Part 28.2.

11.7K 1.2K 274
                                    

Ketika sesuatu terasa tak mungkin lagi diperjuangkan, maka melepaskan adalah hal terbaik yg bisa dilakukan.

***

Notes:
- Siapin tisu. Karena setelah part kemarin yg banyak ketawanya, part ini banyak sedihnya. Setidaknya buatku
Gak apa-apa yaaa :)

Enjoy reading.

***

Iqbal telah menyampaikan pada Luli tentang Pipit yang bersedia menemuinya, dan wajah Luli menampakkan rasa senang yang luar biasa.
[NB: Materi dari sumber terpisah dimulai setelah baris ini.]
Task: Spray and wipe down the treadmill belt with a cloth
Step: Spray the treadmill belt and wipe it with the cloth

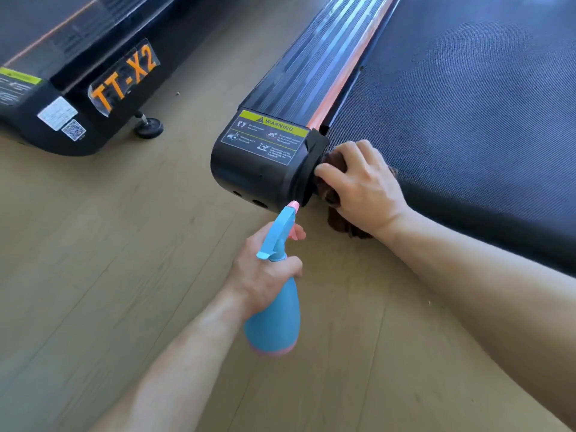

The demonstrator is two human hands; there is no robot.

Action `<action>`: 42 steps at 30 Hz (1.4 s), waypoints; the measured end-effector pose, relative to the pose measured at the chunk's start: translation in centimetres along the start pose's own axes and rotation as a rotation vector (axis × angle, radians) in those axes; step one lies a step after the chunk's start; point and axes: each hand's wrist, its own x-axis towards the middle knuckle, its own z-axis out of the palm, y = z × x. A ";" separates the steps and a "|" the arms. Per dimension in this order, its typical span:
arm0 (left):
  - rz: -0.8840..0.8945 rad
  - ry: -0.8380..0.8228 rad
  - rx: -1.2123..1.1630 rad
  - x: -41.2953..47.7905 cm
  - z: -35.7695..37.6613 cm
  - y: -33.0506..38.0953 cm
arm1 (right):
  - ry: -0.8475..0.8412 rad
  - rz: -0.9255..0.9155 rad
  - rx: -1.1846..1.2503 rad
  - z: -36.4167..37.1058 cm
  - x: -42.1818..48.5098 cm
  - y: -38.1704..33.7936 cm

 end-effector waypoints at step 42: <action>0.010 -0.071 0.086 -3.2 -0.2 -0.3 | -0.025 -0.333 -0.337 -2.6 -7.5 3.3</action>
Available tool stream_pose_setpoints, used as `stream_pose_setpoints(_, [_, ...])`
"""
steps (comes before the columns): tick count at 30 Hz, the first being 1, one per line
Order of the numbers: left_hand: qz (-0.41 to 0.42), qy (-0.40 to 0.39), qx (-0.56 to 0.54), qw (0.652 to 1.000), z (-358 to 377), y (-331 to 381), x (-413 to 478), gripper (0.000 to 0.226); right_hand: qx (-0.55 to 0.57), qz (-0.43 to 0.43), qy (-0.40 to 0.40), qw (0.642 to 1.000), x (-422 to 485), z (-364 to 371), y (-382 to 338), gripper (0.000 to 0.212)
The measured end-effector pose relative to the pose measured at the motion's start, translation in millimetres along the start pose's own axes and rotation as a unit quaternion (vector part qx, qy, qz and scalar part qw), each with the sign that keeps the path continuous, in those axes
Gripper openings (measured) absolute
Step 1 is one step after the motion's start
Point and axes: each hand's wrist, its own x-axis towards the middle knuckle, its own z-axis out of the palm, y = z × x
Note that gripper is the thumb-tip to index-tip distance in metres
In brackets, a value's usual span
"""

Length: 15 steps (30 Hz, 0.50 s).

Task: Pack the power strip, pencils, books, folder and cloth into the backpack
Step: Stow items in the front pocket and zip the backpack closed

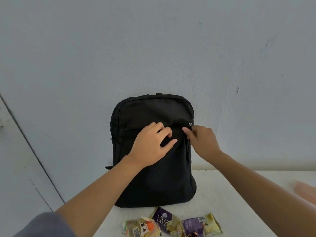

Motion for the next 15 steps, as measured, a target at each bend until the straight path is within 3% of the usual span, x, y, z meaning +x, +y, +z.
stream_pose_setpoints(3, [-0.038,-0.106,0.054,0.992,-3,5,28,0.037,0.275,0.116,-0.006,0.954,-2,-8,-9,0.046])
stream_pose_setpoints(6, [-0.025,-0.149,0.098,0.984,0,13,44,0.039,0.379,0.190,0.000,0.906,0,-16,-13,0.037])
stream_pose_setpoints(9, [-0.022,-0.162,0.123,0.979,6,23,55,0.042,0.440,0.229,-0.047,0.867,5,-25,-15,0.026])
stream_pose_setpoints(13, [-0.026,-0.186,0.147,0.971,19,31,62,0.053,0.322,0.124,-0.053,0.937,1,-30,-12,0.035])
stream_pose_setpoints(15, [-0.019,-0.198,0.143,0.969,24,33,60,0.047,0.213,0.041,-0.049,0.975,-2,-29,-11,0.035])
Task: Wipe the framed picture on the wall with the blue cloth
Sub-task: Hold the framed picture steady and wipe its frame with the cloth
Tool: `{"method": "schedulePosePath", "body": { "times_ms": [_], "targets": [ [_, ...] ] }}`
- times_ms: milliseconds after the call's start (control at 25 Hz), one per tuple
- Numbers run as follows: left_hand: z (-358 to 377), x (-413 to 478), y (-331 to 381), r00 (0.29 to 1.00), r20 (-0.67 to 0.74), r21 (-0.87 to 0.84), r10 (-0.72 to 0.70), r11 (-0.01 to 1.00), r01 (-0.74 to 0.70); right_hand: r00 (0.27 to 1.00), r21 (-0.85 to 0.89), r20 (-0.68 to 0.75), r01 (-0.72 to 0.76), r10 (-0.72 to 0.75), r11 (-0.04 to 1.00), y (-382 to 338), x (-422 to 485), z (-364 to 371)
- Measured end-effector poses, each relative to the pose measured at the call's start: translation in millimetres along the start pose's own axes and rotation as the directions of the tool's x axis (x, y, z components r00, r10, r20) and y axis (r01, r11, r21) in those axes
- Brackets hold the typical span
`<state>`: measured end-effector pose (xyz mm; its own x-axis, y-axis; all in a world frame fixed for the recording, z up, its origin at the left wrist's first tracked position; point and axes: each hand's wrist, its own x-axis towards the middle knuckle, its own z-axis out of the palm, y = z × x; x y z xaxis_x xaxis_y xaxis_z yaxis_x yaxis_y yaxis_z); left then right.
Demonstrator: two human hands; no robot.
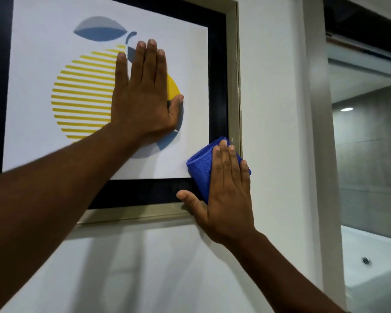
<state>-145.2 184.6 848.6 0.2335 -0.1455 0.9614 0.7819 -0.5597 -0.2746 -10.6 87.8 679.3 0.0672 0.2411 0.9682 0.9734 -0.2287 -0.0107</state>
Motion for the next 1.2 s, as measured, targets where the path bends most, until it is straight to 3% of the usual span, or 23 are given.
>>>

Iqbal benar-benar tak habis pikir. Ia hanya berkali-kali mengatakan pada dirinya sendiri, ini mungkin bagian dari pengaruh hormonal. Tekadnya makin besar, untuk tetap bersabar menghadapi Luli dengan segala keajaibannya, yang sayangnya tidak diakui dunia.

Seharian itu Iqbal lebih banyak diam. Berkebalikan dengan Luli yang terlihat menjalani hari dengan penuh keriangan. Luli tak tahu, suaminya setengah mati menahan kekhawatiran dan berbagai dugaan. Apa sebenarnya yang direncanakan Luli? Benarkah hanya bertemu tanpa ada maksud tertentu?

Di sisi lain, Iqbal merasa Luli bukan orang yang suka menyimpan maksud tertentu. Apalagi maksud yang tidak baik.

Astaghfirullah hal adziim.

Untuk kesekian kali ia melantunkan istighfar dalam hati. Sulit sekali menghilangkan prasangka buruk pada sang istri.

"Kak."

"Iya?"

"Dari tadi kok banyakan diem sih? Tumben banget."

"Kamu nggak ada niat untuk berubah pikiran, Neng?"

"Soal apa nih?"

"Soal ketemuan itu."

"Sama Pipit?"

"Dia jauh lebih tua dari kamu, Neng. Panggillah Kak, Mbak, atau semacamnya."

"Cieee, nggak terima."

"Kamu kenapa sih, Neng?"

"Harusnya saya yang nanya, Kakak tuh kenapa sih? Mau ketemu mantan terindah bukannya seneng malah gelisah."

"Aku nggak gelisah, Neng. Dan dia bukan mantan terindah. Nggak ada lah kayak gitu. Aku cuma nggak paham, apa sebenarnya yang kamu inginkan dari pertemuanmu dengan dia."

"Dia? Dia siapa? Dia kan punya nama."

"Sudahlah, Neng. Nggak usah kekanakan begitu."

"Kakak masih ada rasa kan sama dia?"

"Nggak ada. Kamu boleh lihat mataku kalau tak percaya." Iqbal mendekat, mengangkat dagu Luli agar menatap tepat ke matanya.

"Aku sayang kamu, Neng. Aku cinta kamu. Apa masih ada keraguan di hatimu? Aku harus apa biar kamu percaya?"

Luli berusaha mengalihkan pandangannya. Ia tak kuat. Nyatanya ia tak menemukan sedikit pun kebohongan di mata suaminya.

"Aku belum menyuruhmu berpaling dari mataku, Neng." Iqbal meraih kedua pipi Luli, membawa kembali mata itu agar menatap pada matanya.

"Apa yang kamu inginkan dari pertemuan itu? Apa kurang penjelasanku padamu? Please, jangan melakukan sesuatu yang itu berpotensi menyakiti hatimu sendiri."

"Hati saya atau hati Pipit?"

"Kalian berdua. Tapi yang penting untuk kujaga adalah hatimu. Perasaanmu."

"Pipit?"

"Dia punya hati yang kuat. Dia tahu aku tak lagi punya kewajiban menjaga hatinya sejak hari aku memutuskan untuk mengakhiri hubungan kami. Dia bukan seorang yang cengeng."